# Lucy's bad few weeks



## bellaratamaltese (May 24, 2006)

Luckily for everyone, I waited until I had accepted Lucy's ruined show career before posting, LOL!

I think the last time I posted any pics of her, I had whined about how severely she was matting at my sister's house. Well, it went WELL beyond that to Lucy losing at least half of her coat and having nice little bald spots. I've had her to the vet several times over it and she had a skin biopsy done on tuesday and I HOPE to get the results of that. I am somewhat comforted by the fact that it doesn't appear to be anything that I did, and that will probably turn out to be a hormonal/genetic issue. Here are some pictures of the kind of coat loss/balding I am talking about. It started under her chin then has spread to both sides of her ribcage and involving her front legs (the first two pics)

[attachment=18182:attachment]

[attachment=18183:attachment]

[attachment=18184:attachment]

[attachment=18185:attachment]

It is not itchy for her, so I am grateful for that! I will be making an appt to have her spayed as soon as I get the results back from her biopsy.

And on monday, she ALSO ate an earplug (Matilda, you think you can have the market on that?
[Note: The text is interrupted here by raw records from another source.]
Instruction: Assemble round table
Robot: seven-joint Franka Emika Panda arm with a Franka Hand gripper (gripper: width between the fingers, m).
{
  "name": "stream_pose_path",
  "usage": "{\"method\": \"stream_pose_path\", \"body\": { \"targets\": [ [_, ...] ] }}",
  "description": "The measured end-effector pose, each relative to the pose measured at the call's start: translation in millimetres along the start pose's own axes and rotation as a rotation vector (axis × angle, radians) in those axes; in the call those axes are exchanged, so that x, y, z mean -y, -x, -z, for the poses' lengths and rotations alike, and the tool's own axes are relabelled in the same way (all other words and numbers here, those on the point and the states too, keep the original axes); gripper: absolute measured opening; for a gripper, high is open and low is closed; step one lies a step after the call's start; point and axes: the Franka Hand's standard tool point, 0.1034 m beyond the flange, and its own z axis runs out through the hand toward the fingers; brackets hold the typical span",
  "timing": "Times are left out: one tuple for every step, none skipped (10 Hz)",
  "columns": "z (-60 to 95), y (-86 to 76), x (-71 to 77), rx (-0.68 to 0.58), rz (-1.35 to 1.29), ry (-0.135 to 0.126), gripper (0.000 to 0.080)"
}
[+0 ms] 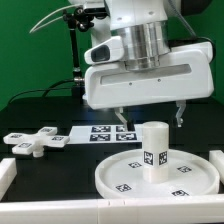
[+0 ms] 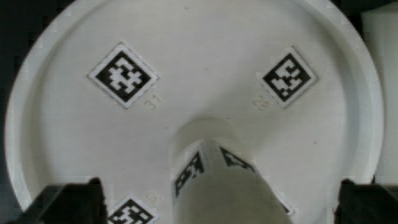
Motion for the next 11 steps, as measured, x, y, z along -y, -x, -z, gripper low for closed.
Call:
{"method": "stream_pose_path", "body": {
  "targets": [
    [1.7, 5.4, -10.6, -0.001, 0.005, 0.000, 0.0649],
    [6.6, 5.6, -17.2, -0.013, -0.014, 0.002, 0.0649],
    [5.7, 5.9, -16.2, -0.011, -0.009, 0.003, 0.0649],
    [5.0, 6.2, -16.5, -0.010, -0.008, 0.003, 0.0649],
    [4.2, 6.6, -20.0, -0.010, 0.006, 0.004, 0.0649],
    [0.1, 9.4, -37.7, -0.009, 0.076, 0.000, 0.0649],
    [1.6, 13.0, -59.3, -0.019, 0.147, 0.018, 0.0649],
    [6.2, 16.5, -78.2, -0.036, 0.221, 0.043, 0.0649],
    [7.6, 15.3, -89.3, -0.032, 0.305, 0.055, 0.0649],
    [9.6, 13.8, -101.3, -0.022, 0.340, 0.055, 0.0649],
    [9.5, 13.8, -101.9, -0.024, 0.318, 0.055, 0.0649]
  ]
}}
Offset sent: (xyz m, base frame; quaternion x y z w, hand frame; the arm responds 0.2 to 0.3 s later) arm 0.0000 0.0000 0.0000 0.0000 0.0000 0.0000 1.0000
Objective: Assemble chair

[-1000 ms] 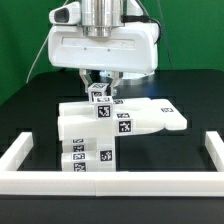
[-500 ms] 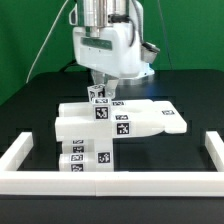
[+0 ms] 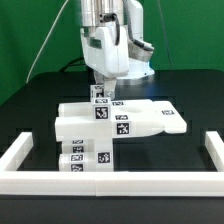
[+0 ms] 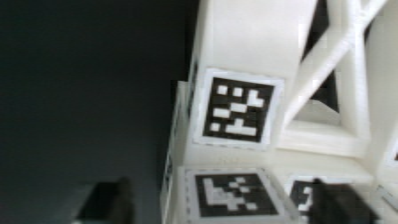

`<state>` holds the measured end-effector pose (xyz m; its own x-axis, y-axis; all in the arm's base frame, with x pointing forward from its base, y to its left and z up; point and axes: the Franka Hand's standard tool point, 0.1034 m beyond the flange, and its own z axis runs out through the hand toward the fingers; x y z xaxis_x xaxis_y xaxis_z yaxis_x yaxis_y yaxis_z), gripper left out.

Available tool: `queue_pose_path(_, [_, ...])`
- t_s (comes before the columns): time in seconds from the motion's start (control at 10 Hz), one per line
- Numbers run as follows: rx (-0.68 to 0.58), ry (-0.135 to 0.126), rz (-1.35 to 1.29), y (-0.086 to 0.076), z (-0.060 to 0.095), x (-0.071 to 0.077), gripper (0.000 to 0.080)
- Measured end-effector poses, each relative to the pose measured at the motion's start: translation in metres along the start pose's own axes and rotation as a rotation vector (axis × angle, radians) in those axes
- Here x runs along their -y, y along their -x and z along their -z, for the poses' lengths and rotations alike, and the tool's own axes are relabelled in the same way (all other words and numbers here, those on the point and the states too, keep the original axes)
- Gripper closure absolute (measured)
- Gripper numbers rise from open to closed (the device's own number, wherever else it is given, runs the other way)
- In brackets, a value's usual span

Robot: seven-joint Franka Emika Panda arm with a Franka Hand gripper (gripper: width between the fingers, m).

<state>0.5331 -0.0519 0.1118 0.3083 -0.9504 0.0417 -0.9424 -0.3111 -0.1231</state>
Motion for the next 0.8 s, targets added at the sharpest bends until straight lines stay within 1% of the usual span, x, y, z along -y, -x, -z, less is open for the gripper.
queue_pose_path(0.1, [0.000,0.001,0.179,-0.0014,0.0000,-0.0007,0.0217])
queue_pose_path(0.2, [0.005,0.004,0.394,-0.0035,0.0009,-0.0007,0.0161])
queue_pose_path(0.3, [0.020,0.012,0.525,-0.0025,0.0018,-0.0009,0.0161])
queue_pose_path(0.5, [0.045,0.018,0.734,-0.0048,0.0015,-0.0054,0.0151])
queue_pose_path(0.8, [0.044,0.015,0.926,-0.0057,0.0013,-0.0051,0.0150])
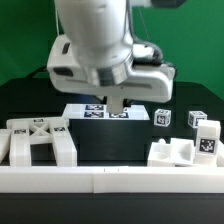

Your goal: Assemble chair

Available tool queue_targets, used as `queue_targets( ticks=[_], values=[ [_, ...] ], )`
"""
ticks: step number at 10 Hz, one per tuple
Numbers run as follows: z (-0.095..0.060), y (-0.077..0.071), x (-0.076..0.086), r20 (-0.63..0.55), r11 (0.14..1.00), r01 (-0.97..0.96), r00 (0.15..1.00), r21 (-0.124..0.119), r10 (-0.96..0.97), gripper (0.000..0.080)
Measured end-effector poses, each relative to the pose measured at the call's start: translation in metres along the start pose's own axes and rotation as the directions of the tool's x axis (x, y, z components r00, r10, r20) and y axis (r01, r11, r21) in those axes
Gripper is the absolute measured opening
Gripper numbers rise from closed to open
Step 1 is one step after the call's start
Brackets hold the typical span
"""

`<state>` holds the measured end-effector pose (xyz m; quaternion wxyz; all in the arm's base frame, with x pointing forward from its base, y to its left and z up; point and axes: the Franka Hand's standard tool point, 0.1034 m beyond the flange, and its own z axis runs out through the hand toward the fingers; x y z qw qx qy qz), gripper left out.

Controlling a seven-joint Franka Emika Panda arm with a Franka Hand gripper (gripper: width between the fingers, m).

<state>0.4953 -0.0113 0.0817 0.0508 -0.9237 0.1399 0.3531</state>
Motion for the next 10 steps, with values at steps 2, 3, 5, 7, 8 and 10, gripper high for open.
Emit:
queue_targets(
  ticks=[2, 3, 5, 7, 8, 10],
  values=[
    [0.001, 0.0, 0.005, -0.023, 1.0, 0.001, 1.0, -0.002, -0.001, 0.0291],
    [0.001, 0.001, 0.005, -0.025, 1.0, 0.0, 1.0, -0.001, 0.0, 0.0291],
    [-0.007, -0.005, 0.017, -0.163, 1.0, 0.01, 0.987, 0.004, -0.009, 0.0291],
    [-0.027, -0.016, 0.025, -0.264, 1.0, 0.03, 0.964, 0.006, -0.027, 0.0291],
    [-0.043, -0.023, 0.029, -0.335, 0.999, 0.045, 0.941, 0.009, -0.039, 0.0291],
    [-0.05, -0.024, 0.029, -0.457, 0.998, 0.053, 0.889, 0.016, -0.04, 0.0291]
  ],
)
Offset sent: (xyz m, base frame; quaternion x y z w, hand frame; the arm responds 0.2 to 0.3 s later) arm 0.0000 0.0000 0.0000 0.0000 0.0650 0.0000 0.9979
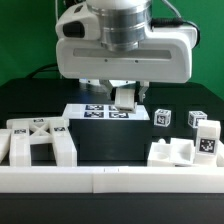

No way!) But in this case, I was 100% sure she had injested it because I was trying to get it away from her when it just.... wasn't in her mouth anymore as she ran and ran to keep away from me. (there is obviously some work that needs to be done on her 'leave it' command!) So I called the vet, and this is what she looked like an hour later

[attachment=18187:attachment]

[attachment=18188:attachment]

She vomited up the earplug at the vet, then vomited all over me in the car as a thank you.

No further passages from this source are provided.